I have a gif file in my project. I am trying to display that gif file in my UIImageView . Here is my code:

NSData* gifOriginalImageData = [NSData dataWithContentsOfURL:url];// url of the gif file
CGImageSourceRef src = CGImageSourceCreateWithData((CFDataRef)gifOriginalImageData, NULL);

NSMutableArray *arr = [[NSMutableArray alloc] init];

NSInteger imagesCountInGifFile = CGImageSourceGetCount(src);
CGImageRef imagesOut[imagesCountInGifFile];
for (int i = 0; i < imagesCountInGifFile; ++i) {
    [arr addObject:[UIImage imageWithCGImage:CGImageSourceCreateImageAtIndex(src, i, NULL)]];
}

self.onboardingImageView.animationImages = arr;
self.onboardingImageView.animationDuration = 1.5;
self.onboardingImageView.animationRepeatCount = 2;
[self.onboardingImageView startAnimating];

I can display the gif file successfully with this code. However it causes a memory leak up to 250mb with 60 images. I have tried to reduce the memory with the given code however there is no success again.

self.onboardingImageView.animationImages = nil;
CFRelease(src);

Any help would be appreciated. Edit: I have added an 图片 which is a potentially leak.

If a function has the word Create in it, that's an indication that you're responsible for releasing the memory of the thing that it returns.
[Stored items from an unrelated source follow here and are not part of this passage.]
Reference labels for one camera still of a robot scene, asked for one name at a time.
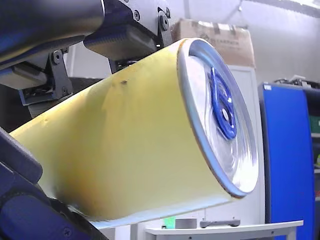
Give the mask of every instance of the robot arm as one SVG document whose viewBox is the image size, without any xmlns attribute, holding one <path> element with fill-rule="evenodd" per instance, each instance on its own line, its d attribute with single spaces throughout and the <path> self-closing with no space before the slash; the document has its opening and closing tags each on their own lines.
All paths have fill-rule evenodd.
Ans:
<svg viewBox="0 0 320 240">
<path fill-rule="evenodd" d="M 29 109 L 73 93 L 63 61 L 73 44 L 109 58 L 114 73 L 172 43 L 163 0 L 5 1 L 0 16 L 0 84 Z"/>
<path fill-rule="evenodd" d="M 26 106 L 73 93 L 63 61 L 73 44 L 108 57 L 114 73 L 172 42 L 162 0 L 7 0 L 0 18 L 0 84 L 18 90 Z M 0 239 L 106 239 L 43 193 L 42 167 L 1 128 L 0 156 Z"/>
</svg>

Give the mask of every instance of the can rim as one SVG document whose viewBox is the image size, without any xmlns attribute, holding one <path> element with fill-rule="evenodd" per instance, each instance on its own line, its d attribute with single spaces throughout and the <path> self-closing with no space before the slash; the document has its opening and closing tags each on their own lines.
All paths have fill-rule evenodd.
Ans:
<svg viewBox="0 0 320 240">
<path fill-rule="evenodd" d="M 207 65 L 213 67 L 219 65 L 219 67 L 223 70 L 225 75 L 227 76 L 228 80 L 234 83 L 233 90 L 242 96 L 240 89 L 236 80 L 234 79 L 232 73 L 230 72 L 227 65 L 224 63 L 222 57 L 219 53 L 214 49 L 214 47 L 208 43 L 207 41 L 201 38 L 189 38 L 182 41 L 180 44 L 178 55 L 177 55 L 177 71 L 178 71 L 178 78 L 179 84 L 181 88 L 181 93 L 184 98 L 185 108 L 189 117 L 189 121 L 199 145 L 200 150 L 211 170 L 214 174 L 220 185 L 232 196 L 235 198 L 243 198 L 247 194 L 251 193 L 254 190 L 254 187 L 250 191 L 243 191 L 239 189 L 226 175 L 225 171 L 221 167 L 220 163 L 218 162 L 211 146 L 207 135 L 203 129 L 201 124 L 201 120 L 199 114 L 197 112 L 197 108 L 195 105 L 194 97 L 192 95 L 192 90 L 189 82 L 189 77 L 187 73 L 187 64 L 186 59 L 189 56 L 194 56 L 200 58 L 204 61 Z M 258 150 L 255 141 L 255 135 L 253 133 L 253 127 L 251 123 L 251 119 L 249 116 L 248 109 L 246 107 L 245 101 L 243 97 L 241 97 L 240 102 L 242 107 L 241 111 L 243 111 L 243 117 L 248 124 L 248 134 L 250 145 L 252 146 L 252 158 L 256 164 L 255 169 L 258 171 L 259 174 L 259 166 L 258 166 Z M 258 181 L 258 174 L 256 175 L 254 186 L 257 184 Z"/>
</svg>

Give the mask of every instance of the can lid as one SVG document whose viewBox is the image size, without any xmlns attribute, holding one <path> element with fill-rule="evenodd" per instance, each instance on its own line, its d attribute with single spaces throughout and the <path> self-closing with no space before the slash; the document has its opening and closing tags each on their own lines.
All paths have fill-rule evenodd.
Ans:
<svg viewBox="0 0 320 240">
<path fill-rule="evenodd" d="M 208 166 L 233 197 L 246 196 L 258 180 L 258 153 L 235 78 L 214 47 L 200 38 L 181 44 L 178 74 L 190 123 Z"/>
</svg>

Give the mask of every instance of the blue cabinet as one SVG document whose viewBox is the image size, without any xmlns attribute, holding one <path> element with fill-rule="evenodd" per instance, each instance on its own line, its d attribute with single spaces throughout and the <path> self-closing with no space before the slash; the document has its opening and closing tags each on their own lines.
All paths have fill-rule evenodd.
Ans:
<svg viewBox="0 0 320 240">
<path fill-rule="evenodd" d="M 259 87 L 265 162 L 265 221 L 304 220 L 297 240 L 314 239 L 315 188 L 312 139 L 302 88 Z"/>
</svg>

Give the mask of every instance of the blue pull tab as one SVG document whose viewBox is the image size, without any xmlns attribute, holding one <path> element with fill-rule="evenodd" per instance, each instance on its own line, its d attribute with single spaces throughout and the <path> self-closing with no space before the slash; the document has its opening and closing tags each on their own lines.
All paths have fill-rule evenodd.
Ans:
<svg viewBox="0 0 320 240">
<path fill-rule="evenodd" d="M 231 92 L 218 71 L 211 69 L 211 104 L 218 125 L 227 139 L 237 135 L 236 119 Z"/>
</svg>
In this case, the documentation of CGImageSourceCreateImageAtIndex explicitly says:

Returns a CGImage object. You are responsible for releasing this object using CGImageRelease.

You are repeatedly calling CGImageSourceCreateImageAtIndex , but never actually releasing the CGImage that it returns, therefore resulting in a memory leak. The general rule of thumb is for every call to a function that has the word Create in it – you should have an equivalent release.

I also don't see the point in having an array of your CGImages (as you create an array of UIImages ). This means that all you have to do is create your CGImage at each iteration of the loop, wrap it in a UIImage , add this image to your array and then finally release the CGImage . For example:

CGImageSourceRef src = CGImageSourceCreateWithData((__bridge CFDataRef)gifOriginalImageData, NULL);

NSMutableArray *arr = [[NSMutableArray alloc] init];

NSInteger imagesCountInGifFile = CGImageSourceGetCount(src);
for (int i = 0; i < imagesCountInGifFile; ++i) {
    CGImageRef c = CGImageSourceCreateImageAtIndex(src, i, NULL); // create the CGImage
    [arr addObject:[UIImage imageWithCGImage:c]]; // wrap that CGImage in a UIImage, then add to array
    CGImageRelease(c); // release the CGImage <- This part is what you're missing!
}

CFRelease(src); // release the original image source

Note that you should also be bridging your gifOriginalImageData instead of casting (I assume you're using ARC).

With the changes, the above code runs fine without any memory leaks.

You'll want to work with an array of NSData vs. an array of UIImage. Image data is compressed by default and working with a UIImage decompresses the data.

Also, UIImage has some caching under the hood that can be hard on memory.